Ora, foi com este contexto e esta biografia que, aqui há dias, o meu amigo André Freitas, um dos maiores especialistas em sushi do bairro de Telheiras e arredores, praticante de ramen caseiro e de violão, anunciou a novidade. O Chirashi ia abrir uma loja só de ramen. Telheiras ia ter um ramen. Bértolo ia ter um ramen.
Desconfiei. Soberba feia. O costume.
Mas, ontem, perdido e só, dei um salto ao Chirashi Telheiras.
Quando cheguei estavam lá dentro apenas três pessoas, todas do outro lado do balcão.
Foi Miguel Bértolo quem tomou a iniciativa de explicar os ramens. Há meia-dúzia de opções, dos tradicionais japoneses a outro com kimchi (fermentado coreano de couve e chiles) ou a um aportuguesado, aromatizado com coentros.
Bértolo explicou que ainda não têm tontoksu, a minha preferida, mas que quer ter. O tontoksu é o mais exigente dos ramens, quer no que respeita à confecção, quer — aparentemente — à aceitação do público. “A cozinha portuguesa tem poucos caldos à base de porco”, justificou.
A escolha acabou por recair no clássico shoyu.
Notas da prova. Barriga de porco assada (chashu) a desfazer-se na boca. Noodles comerciais mas bem cozinhados, elásticos e firmes (“estamos a fazer testes para os fazer cá”). O ovo cozinhado no ponto. E o mais importante de tudo: um caldo a ferver, sério, elegante mas cheio de nuances, marinho e animal.

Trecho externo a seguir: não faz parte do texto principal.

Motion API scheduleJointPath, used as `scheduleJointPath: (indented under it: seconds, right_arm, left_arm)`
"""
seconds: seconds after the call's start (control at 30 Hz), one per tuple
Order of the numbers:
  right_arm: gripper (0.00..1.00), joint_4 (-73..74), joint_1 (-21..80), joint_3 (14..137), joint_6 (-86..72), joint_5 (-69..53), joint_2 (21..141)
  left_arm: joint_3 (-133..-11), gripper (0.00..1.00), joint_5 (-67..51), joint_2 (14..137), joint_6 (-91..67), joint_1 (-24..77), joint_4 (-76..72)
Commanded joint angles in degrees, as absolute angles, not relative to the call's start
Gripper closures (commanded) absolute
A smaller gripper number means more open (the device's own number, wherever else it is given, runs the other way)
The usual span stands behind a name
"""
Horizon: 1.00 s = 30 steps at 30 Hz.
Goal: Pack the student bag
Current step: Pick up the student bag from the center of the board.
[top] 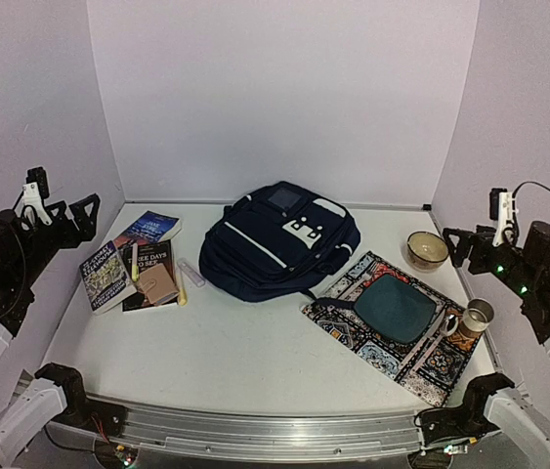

Faltaram só coberturas, ceboleto ou bambu (menma), pelo menos.
Por 11,50€, este shoyu do Chirashi tem mesmo assim uma relação qualidade-preço difícil de superar. Não conheço melhor em toda a nação.
Poderá ainda não ser desta que Bértolo subirá na lista dos foodies da praça. Mas ganhou um cliente.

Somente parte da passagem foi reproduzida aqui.